They are normally less than 30 cm in length, although large specimens may be 45 cm and they normally weigh about 2.3 kg, the world record rod caught specimen was 4.08233 kg. Although a maximum weight of 15.5 kg has been reported.

==Distribution==
Hydrocynus forskahlii is found in central Africa in Lake Albert, Lake Turkana and Lake Gandjule and in the Congo River, Omo River and Nile. In West Africa it occurs in the Chad Basin, Niger River, Benue River west to the Senegal River and River Gambia. It is also present in coastal river basisn and in the Cross River basin, Wouri River and Sanaga River. In some basins it is sympatric with Hydrocynus brevis.

==Habitat==
Hydrocynus forskahlii is a pelagic, potamodromous species of open water, it prefers the well oxygenated surface waters.

==Ecology==
Little known, the sources quoted in Fishbase and the IUCN Red List of Threatened Species for the behaviour of Hydrocynus forskahlii appear to refer to Hydrocynus vittatus in Lake Kariba. The West African pike characin Hepsetus odoe avoids competition with and predation by Hydrocynus forskhali by showing a preference for the upper courses of rivers where H. forskahli is less abundant or is absent. In Lake Kainji, Nigeria, Hydrocynus forskahlii preys mainly on small clupeiforms however the largest specimens feed more heavily on the characid Alestes baremoze.

==Taxonomy and naming==
Hydrocynus forskahlii was previously considered synonymous with Hydrocynus vittatus sensu lato, hence the confusion mentioned under Ecology above, but this view is not supported by recent molecular studies. In fact, it is suggested that there are two species within the lineage currently recognised as H. forskahlii, with the newly identified lineage being confined to the Sanaga River.

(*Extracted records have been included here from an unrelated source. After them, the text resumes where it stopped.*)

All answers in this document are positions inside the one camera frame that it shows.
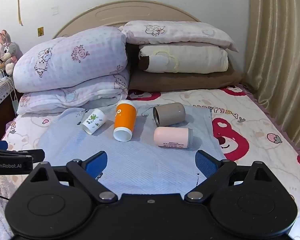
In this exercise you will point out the grey cup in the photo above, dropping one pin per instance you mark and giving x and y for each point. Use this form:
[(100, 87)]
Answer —
[(171, 113)]

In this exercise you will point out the pink cup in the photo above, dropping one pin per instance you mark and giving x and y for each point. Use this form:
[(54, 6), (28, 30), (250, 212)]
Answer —
[(172, 136)]

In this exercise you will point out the white fuzzy blanket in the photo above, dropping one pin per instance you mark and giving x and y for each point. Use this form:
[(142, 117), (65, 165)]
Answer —
[(0, 217)]

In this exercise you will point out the cream pillow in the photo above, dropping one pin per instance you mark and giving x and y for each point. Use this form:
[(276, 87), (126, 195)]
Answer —
[(197, 60)]

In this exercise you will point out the light blue mat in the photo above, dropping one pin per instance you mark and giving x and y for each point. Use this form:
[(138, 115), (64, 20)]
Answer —
[(140, 160)]

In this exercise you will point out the white frog print paper cup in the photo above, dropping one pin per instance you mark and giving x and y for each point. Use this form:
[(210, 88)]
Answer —
[(95, 121)]

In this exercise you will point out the yellow wall sticker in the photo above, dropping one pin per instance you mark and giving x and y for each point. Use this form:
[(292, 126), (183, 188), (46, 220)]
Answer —
[(41, 31)]

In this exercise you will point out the grey rabbit plush toy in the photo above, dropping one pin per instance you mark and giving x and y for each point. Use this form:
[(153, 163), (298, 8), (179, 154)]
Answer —
[(11, 48)]

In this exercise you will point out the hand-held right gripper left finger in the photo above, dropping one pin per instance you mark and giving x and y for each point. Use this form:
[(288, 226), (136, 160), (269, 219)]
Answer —
[(97, 163)]

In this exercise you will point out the pink checked pillow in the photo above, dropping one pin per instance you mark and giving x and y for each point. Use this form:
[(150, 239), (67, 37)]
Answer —
[(180, 32)]

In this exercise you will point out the beige headboard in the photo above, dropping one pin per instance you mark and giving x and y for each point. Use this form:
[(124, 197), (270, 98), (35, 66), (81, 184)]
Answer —
[(140, 12)]

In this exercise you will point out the grey patterned cloth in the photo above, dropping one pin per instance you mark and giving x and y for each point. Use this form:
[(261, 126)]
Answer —
[(1, 92)]

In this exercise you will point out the dark wooden nightstand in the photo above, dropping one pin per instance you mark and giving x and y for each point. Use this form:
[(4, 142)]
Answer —
[(2, 122)]

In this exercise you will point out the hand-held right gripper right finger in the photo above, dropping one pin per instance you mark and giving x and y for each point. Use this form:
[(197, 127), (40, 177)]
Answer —
[(205, 163)]

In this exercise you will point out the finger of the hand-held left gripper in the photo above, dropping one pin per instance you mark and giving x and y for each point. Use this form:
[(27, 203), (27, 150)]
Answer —
[(27, 153)]

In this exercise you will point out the beige curtain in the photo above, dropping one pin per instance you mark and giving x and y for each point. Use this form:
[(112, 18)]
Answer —
[(277, 55)]

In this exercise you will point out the orange and white cup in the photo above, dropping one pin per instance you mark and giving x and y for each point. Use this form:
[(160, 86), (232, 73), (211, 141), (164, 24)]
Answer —
[(125, 120)]

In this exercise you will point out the light green face mask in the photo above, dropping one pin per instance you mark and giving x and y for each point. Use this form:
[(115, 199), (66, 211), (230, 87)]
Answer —
[(16, 106)]

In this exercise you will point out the bear print bed sheet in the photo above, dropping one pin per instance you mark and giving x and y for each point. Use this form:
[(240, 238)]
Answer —
[(252, 130)]

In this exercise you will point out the yellow tape strip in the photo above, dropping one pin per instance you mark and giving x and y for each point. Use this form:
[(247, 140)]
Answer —
[(20, 5)]

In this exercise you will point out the brown folded blanket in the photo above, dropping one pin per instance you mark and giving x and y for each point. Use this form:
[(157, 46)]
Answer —
[(177, 81)]

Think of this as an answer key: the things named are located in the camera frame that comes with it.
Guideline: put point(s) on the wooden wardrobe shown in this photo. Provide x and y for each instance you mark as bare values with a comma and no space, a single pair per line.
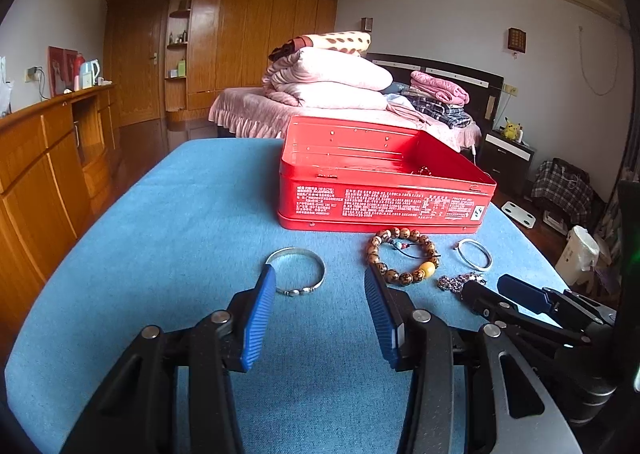
250,43

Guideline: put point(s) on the red framed photo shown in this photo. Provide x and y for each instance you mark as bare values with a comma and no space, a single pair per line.
60,71

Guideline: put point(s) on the bed with dark headboard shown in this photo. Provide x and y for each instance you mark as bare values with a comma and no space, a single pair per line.
240,108

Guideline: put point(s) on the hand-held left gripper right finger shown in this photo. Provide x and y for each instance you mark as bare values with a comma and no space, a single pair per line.
382,319

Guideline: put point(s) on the plain silver bangle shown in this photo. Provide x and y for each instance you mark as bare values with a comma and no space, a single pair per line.
482,265

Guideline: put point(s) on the wall socket with plug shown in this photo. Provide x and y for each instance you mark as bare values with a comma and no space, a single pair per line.
34,74

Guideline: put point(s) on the pale electric kettle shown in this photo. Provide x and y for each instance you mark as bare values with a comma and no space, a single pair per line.
90,76

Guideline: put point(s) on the wall lamp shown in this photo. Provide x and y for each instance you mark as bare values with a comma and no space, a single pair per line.
367,24

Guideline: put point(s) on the pink folded blanket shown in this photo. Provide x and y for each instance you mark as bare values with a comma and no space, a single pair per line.
440,86

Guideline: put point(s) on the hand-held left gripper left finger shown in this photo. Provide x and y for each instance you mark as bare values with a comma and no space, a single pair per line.
257,319

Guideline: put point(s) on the stack of plaid clothes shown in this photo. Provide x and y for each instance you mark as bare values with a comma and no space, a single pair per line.
445,113

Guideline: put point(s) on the white trash bin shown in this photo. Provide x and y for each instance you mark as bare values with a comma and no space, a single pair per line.
575,256

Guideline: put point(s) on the wooden sideboard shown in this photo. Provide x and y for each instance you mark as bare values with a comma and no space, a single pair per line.
40,173

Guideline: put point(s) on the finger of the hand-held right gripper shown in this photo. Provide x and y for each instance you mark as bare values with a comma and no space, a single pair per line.
525,293
482,301

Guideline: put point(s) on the yellow plush toy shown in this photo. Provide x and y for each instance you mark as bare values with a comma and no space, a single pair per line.
511,129

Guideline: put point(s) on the white plastic bag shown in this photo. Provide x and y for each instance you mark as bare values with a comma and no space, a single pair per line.
4,93

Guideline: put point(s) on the blue tablecloth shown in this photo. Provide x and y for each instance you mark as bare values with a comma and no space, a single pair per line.
175,234

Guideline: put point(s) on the red thermos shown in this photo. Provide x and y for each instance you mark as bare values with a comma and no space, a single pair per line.
79,68

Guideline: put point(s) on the pink folded quilt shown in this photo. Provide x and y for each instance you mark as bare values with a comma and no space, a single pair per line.
335,97
340,68

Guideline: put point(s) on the ornate silver bangle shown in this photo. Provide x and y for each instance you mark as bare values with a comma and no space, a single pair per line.
298,292

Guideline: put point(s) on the white bathroom scale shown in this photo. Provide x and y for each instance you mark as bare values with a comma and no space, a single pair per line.
519,214

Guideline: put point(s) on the bedside wall outlet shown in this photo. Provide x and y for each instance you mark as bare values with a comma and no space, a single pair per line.
510,89

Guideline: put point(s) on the wooden door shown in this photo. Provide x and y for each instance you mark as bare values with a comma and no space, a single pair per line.
135,73

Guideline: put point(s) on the dark nightstand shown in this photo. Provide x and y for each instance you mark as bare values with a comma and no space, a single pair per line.
507,163

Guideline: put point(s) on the cream spotted blanket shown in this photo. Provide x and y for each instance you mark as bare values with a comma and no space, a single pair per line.
340,41

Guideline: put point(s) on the plaid bag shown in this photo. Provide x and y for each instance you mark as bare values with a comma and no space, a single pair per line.
560,191

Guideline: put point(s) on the red tin box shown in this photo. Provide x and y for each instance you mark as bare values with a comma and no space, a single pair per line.
380,204

The generic name Hydrocynus is from the Greek hydro meaning water and kyon meaning dog and is a direct translation of the Egyptian Arabic name for this species Kelb el bahr, or water dog. The specific name commemorates the Swedish explorer and naturalist Peter Forsskål.

==Economic importance==
Hydrocynus forskahlii is preserved by salting, especially in Upper Egyptian Nile, but most are now imported as salted fish from Sudan. Tigerfish are rare in the aquarium trade but this species is the most commonly traded and kept species. As Hydrocynus forskahlii is a commercially important species it suffers from heavy fishing pressure. In addition it is threatened by dams, water pollution, groundwater extraction and drought.